▶ Work instruction: Starting at the line that contains "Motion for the", restate each line word for word through the final line of the data, keeping both ends.
== == ==
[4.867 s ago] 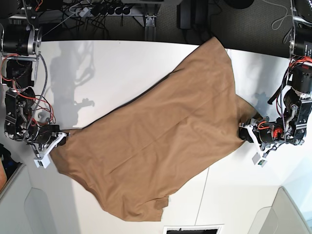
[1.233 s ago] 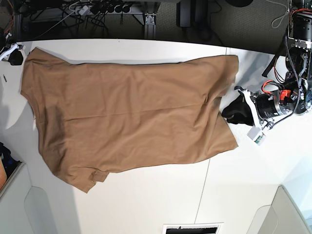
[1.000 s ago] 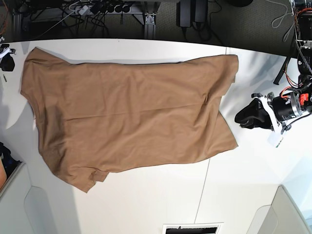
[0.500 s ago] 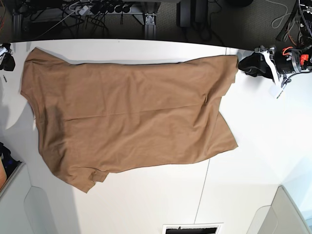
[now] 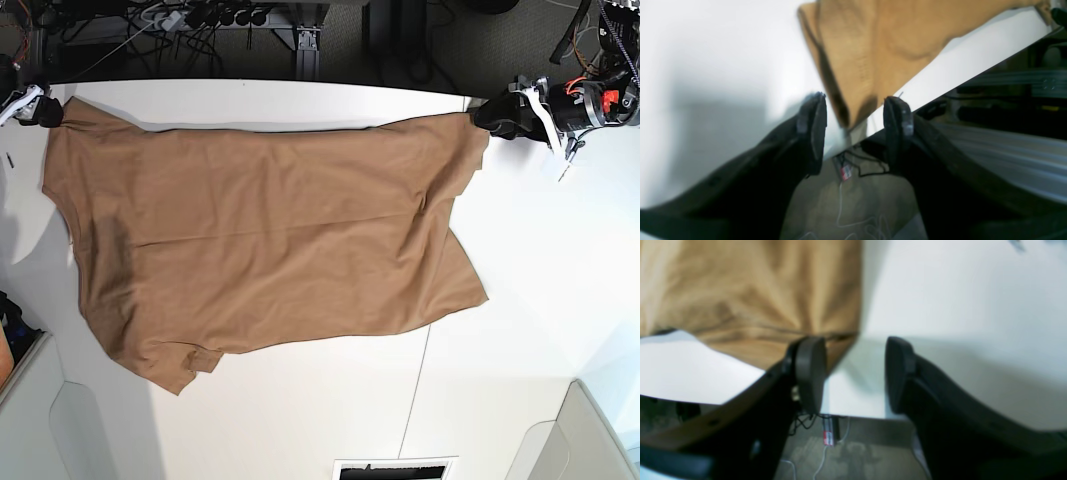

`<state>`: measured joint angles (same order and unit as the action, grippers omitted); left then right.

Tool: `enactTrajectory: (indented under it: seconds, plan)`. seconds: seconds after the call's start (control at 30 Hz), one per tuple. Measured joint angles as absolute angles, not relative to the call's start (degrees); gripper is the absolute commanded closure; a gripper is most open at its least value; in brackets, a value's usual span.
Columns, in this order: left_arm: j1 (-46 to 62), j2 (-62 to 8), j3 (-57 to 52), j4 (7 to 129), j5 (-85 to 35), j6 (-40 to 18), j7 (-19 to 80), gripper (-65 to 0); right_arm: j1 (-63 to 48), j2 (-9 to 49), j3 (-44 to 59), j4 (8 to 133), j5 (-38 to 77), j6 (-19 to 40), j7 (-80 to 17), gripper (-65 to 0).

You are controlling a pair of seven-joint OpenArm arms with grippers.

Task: Layout the t-shirt on the table in an organized manner, then fold the t-shirt properly
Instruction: 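Grasp the shirt edge with both grippers and stretch it taut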

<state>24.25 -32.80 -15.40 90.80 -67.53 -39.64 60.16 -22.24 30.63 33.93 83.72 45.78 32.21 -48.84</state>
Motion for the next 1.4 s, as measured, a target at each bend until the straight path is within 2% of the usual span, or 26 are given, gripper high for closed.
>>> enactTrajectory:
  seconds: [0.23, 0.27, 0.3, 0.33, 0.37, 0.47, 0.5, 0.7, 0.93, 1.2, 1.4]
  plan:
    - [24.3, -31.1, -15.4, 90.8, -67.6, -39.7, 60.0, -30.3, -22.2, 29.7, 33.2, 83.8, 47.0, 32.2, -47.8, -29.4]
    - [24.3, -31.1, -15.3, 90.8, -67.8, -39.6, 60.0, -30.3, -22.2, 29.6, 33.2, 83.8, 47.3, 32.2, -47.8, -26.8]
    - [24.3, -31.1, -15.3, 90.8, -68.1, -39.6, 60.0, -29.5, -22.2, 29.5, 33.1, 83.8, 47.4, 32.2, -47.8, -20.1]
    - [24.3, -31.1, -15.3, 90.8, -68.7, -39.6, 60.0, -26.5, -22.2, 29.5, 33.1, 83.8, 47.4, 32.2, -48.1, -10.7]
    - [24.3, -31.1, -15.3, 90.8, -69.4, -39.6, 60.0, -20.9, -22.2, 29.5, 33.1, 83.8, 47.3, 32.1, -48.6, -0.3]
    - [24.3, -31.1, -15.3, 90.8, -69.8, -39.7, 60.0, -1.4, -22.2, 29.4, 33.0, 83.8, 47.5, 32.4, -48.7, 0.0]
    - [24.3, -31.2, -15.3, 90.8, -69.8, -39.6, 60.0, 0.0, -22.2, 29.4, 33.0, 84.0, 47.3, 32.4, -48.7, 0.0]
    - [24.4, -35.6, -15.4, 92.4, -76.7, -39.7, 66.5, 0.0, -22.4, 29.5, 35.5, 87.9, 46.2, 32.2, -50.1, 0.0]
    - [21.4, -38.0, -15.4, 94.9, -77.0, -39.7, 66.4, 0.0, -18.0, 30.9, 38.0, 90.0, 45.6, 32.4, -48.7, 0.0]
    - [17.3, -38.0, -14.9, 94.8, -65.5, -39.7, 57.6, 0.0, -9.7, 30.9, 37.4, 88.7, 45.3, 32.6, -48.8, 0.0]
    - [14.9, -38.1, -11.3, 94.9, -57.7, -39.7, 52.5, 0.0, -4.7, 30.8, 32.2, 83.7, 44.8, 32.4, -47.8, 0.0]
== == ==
▶ Task answer:
Motion for the next 1.4 s, as measured, a target at each bend until the straight path is within 2% of the usual span, or 26 are given, gripper high for closed.
>>> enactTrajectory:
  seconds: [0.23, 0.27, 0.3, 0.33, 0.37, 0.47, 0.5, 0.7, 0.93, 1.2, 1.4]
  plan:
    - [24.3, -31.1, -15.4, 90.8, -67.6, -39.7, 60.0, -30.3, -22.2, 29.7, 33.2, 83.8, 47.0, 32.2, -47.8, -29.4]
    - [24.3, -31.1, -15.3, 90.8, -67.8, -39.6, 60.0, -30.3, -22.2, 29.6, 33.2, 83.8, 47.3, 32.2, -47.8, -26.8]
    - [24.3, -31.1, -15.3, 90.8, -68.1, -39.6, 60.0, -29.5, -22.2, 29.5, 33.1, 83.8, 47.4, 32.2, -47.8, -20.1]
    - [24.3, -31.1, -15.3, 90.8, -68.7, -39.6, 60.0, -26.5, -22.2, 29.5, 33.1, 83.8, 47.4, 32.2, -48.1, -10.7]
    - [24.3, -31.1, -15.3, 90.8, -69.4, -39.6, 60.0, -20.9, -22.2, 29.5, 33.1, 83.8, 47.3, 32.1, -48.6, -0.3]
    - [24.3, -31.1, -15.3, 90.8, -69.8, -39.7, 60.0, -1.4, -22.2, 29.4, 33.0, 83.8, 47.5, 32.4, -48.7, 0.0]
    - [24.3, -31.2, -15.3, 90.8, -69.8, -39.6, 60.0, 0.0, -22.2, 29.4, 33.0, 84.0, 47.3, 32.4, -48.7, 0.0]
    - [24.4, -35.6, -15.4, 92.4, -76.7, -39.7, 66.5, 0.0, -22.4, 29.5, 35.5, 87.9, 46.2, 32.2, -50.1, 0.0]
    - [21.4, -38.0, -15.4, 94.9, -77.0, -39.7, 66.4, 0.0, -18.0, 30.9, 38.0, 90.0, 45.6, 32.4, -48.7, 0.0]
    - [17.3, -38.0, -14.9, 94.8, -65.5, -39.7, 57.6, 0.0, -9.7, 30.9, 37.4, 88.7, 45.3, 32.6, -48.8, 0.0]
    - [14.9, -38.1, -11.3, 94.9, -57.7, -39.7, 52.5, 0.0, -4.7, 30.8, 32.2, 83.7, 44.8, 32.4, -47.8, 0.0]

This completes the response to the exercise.